You have got to distinguish between a model (an attempt at a mathematical idealisation of reality, probably including some randomness) and the code, which is an attempt to implement that model.
It is one of the major fallacies of the 21st century to confuse these two.
Indeed, I would argue that “ensemble modelling”, as perpetrated by climate scientists, is, in part, an example of that fallacy in practise.
Here are a few propositions that i might defend in future comments.
* Whether the ICL model is correct or not, is of no more practical interest than whether Prof. Ferguson’s lover is married or not.
* One thing that IS relevant, is whether the ‘lockdown’ worked. That is up for debate, since in many countries +US states the ‘lockdown’ was imposed at the same time as distancing. How could we possibly know whether distancing alone would have been just as good?
* In many countries +states, people talk about a ‘lockdown’ when in fact all what happened is no more than enforced distancing.

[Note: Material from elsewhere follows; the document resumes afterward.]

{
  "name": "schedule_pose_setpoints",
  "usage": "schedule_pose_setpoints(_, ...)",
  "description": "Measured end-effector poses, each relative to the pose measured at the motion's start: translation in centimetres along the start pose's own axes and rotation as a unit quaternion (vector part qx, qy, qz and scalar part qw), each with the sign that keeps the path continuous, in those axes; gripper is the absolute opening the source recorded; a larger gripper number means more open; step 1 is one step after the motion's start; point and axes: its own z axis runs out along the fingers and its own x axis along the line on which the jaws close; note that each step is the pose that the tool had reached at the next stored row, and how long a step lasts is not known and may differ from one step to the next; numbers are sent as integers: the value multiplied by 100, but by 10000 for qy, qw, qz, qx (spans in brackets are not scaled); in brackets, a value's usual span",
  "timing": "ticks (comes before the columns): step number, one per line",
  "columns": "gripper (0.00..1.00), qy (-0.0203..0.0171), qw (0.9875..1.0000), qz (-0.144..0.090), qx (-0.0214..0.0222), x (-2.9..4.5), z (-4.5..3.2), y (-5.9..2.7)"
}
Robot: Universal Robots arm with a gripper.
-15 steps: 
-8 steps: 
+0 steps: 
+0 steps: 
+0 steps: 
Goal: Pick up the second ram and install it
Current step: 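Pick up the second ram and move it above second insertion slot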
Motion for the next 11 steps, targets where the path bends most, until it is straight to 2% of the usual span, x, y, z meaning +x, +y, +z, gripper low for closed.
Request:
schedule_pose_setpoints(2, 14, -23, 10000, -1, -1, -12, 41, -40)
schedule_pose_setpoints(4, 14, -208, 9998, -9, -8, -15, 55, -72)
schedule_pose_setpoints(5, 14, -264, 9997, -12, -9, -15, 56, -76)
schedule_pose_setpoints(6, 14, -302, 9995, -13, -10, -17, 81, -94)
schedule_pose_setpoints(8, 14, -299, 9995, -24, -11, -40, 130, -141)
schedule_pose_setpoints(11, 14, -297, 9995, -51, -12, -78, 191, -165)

* Almost all of the economic damage would have been achieved anyway, due to people being rationally afraid of catching the virus. Most of the rest of the economic damage could have been avoided by hiring intelligent policepersons.
* Absence of evidence is not evidence of absence. The fact that we do not have a good model is exactly why governments should have closed borders, enforced masks +distancing, and done as many tests as possible **EARLY**. Intelligent governments have done 3 or 4 of the above. Boris did none of the above until it was TOO LATE.
* Paul Marks has an increasingly tenuous grasp of reality; but more firm than e.g. Mr Ecks.
I would suggest that the whole argument is moot anyway as, just as it is impossible to predict the weather more than a few days into the future, the progress of a virus is likewise impossible to predict. There are just too many variables and unknowns to make it work, even if your computer program is perfect and replicable.
Niv,
Cache…
Yup, quite possible.
Way way back at Big Silicon Valley Co. we used the term (from biology and other places) “emergent behavior” to describe the unpredictable behavior of systems with multiple interacting caches.
But we also ran automated regression testing round the clock. Good design is one thing, but so is Defense In Depth.